» WHAT TO PRODUCE: From the entries below, gather each line containing the word "person".

--- SUPPLIED MATERIAL Enclosed Below ---

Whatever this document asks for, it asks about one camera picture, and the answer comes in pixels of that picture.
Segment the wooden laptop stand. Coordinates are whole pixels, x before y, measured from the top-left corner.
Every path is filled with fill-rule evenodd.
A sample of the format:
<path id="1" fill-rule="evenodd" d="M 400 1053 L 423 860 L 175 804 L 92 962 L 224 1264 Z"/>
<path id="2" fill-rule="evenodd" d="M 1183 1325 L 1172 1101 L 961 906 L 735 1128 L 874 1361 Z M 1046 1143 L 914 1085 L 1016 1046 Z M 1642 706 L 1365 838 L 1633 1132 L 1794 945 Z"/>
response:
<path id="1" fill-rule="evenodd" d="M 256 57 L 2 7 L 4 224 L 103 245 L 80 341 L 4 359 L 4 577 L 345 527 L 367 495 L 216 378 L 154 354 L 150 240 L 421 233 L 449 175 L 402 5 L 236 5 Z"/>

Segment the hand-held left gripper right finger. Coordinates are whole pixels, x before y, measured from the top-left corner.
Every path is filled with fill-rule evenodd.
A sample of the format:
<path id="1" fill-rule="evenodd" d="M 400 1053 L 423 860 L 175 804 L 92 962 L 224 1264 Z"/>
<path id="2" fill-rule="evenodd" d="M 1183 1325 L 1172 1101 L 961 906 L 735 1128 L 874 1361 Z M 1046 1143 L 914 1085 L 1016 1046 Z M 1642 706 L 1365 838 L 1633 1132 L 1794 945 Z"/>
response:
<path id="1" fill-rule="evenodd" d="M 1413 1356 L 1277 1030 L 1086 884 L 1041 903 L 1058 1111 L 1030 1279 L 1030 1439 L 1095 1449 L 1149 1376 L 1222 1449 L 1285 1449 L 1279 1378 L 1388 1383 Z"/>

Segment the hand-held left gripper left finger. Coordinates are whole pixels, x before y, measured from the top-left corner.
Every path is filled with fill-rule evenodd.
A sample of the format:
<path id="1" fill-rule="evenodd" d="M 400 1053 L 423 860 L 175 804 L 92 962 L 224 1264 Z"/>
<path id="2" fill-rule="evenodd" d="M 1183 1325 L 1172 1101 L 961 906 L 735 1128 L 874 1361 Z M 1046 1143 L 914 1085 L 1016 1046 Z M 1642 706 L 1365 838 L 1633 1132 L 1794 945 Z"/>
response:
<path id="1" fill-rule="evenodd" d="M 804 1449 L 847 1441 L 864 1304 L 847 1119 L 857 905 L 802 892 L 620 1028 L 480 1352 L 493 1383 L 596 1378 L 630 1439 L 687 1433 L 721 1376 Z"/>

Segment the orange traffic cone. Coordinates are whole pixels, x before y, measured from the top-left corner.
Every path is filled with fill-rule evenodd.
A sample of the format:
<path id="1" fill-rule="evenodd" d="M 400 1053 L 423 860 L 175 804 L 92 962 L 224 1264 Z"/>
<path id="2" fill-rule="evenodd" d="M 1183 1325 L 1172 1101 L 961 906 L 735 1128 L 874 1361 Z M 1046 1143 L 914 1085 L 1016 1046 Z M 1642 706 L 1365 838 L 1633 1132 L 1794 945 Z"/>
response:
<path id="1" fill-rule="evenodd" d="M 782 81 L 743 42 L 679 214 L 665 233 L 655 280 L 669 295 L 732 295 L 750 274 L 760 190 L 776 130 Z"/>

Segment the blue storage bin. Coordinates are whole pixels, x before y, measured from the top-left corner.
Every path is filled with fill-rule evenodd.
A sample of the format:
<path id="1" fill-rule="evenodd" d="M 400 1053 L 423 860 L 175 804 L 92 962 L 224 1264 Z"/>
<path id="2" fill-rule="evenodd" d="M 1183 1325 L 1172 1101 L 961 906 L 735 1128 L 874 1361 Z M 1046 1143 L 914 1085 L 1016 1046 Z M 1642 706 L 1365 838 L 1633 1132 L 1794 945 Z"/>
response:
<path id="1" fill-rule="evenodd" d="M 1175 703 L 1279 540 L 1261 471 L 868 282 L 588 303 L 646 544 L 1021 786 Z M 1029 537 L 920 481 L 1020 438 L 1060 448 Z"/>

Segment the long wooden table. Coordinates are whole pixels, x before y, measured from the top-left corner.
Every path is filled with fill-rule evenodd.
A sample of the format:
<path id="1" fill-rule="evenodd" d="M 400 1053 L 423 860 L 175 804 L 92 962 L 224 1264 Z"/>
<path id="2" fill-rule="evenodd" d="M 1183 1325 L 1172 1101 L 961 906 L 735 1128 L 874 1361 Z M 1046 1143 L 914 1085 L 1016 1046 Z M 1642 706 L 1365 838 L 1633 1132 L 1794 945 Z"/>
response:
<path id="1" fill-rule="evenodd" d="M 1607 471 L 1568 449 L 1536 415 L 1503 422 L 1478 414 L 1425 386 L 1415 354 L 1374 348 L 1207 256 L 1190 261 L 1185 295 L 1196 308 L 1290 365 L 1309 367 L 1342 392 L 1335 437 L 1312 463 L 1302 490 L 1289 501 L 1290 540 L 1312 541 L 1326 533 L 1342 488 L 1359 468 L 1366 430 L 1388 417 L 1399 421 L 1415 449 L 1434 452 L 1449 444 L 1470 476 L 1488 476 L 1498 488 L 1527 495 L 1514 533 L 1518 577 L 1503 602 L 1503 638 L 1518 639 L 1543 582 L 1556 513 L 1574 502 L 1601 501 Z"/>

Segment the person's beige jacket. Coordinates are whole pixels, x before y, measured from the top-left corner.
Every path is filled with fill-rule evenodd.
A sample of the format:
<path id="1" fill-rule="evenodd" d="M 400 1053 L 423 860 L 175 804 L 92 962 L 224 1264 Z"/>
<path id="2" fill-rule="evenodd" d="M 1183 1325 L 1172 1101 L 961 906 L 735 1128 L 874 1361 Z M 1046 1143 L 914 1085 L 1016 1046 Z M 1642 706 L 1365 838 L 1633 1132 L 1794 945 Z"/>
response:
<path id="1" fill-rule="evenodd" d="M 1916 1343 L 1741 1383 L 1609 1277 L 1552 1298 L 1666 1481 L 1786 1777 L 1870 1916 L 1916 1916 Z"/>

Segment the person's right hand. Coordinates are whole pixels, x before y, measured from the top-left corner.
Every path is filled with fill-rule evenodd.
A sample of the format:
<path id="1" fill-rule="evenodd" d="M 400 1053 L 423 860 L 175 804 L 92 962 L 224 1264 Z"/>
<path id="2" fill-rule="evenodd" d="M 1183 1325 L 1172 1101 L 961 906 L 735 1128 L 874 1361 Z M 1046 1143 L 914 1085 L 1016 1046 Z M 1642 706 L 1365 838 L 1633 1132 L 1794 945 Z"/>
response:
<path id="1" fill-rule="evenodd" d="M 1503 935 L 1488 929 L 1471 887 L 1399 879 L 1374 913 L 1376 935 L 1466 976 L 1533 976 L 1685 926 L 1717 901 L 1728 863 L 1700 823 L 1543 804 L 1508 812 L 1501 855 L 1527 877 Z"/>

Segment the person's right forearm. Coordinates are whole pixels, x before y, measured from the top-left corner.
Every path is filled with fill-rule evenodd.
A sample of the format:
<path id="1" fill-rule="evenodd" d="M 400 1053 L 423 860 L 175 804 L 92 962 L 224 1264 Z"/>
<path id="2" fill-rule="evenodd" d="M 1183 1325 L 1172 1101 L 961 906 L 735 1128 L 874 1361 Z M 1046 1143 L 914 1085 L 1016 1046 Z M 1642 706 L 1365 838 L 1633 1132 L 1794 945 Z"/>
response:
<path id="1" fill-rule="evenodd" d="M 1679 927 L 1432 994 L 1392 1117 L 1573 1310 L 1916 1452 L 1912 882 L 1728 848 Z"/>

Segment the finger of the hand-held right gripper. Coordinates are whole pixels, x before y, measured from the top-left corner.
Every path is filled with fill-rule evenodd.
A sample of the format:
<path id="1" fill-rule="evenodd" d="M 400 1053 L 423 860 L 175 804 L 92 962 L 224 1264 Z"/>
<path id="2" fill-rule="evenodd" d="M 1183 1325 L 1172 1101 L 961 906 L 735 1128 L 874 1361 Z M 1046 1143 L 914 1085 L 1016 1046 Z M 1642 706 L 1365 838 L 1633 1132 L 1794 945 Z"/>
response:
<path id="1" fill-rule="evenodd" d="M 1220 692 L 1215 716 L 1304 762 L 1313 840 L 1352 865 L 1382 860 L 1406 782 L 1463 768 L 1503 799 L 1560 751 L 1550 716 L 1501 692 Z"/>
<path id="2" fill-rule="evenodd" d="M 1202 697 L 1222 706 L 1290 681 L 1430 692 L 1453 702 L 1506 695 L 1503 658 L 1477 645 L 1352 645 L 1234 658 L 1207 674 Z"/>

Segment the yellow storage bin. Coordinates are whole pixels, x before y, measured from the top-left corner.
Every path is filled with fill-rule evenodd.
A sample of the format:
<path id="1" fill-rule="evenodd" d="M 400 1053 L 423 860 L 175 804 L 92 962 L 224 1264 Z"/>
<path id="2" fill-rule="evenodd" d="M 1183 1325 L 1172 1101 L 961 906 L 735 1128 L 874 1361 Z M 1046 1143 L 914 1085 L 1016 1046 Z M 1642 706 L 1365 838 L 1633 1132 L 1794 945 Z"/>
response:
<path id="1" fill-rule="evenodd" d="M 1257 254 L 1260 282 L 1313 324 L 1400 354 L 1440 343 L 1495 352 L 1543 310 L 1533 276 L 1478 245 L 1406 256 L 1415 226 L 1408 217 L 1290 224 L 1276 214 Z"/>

--- End of Enclosed SUPPLIED MATERIAL ---

» SOLUTION TO THIS PROBLEM:
Segment the person's beige jacket. Coordinates are whole pixels, x before y, measured from the top-left corner.
Segment the person's right hand. Coordinates are whole pixels, x before y, measured from the top-left corner.
Segment the person's right forearm. Coordinates are whole pixels, x before y, measured from the top-left corner.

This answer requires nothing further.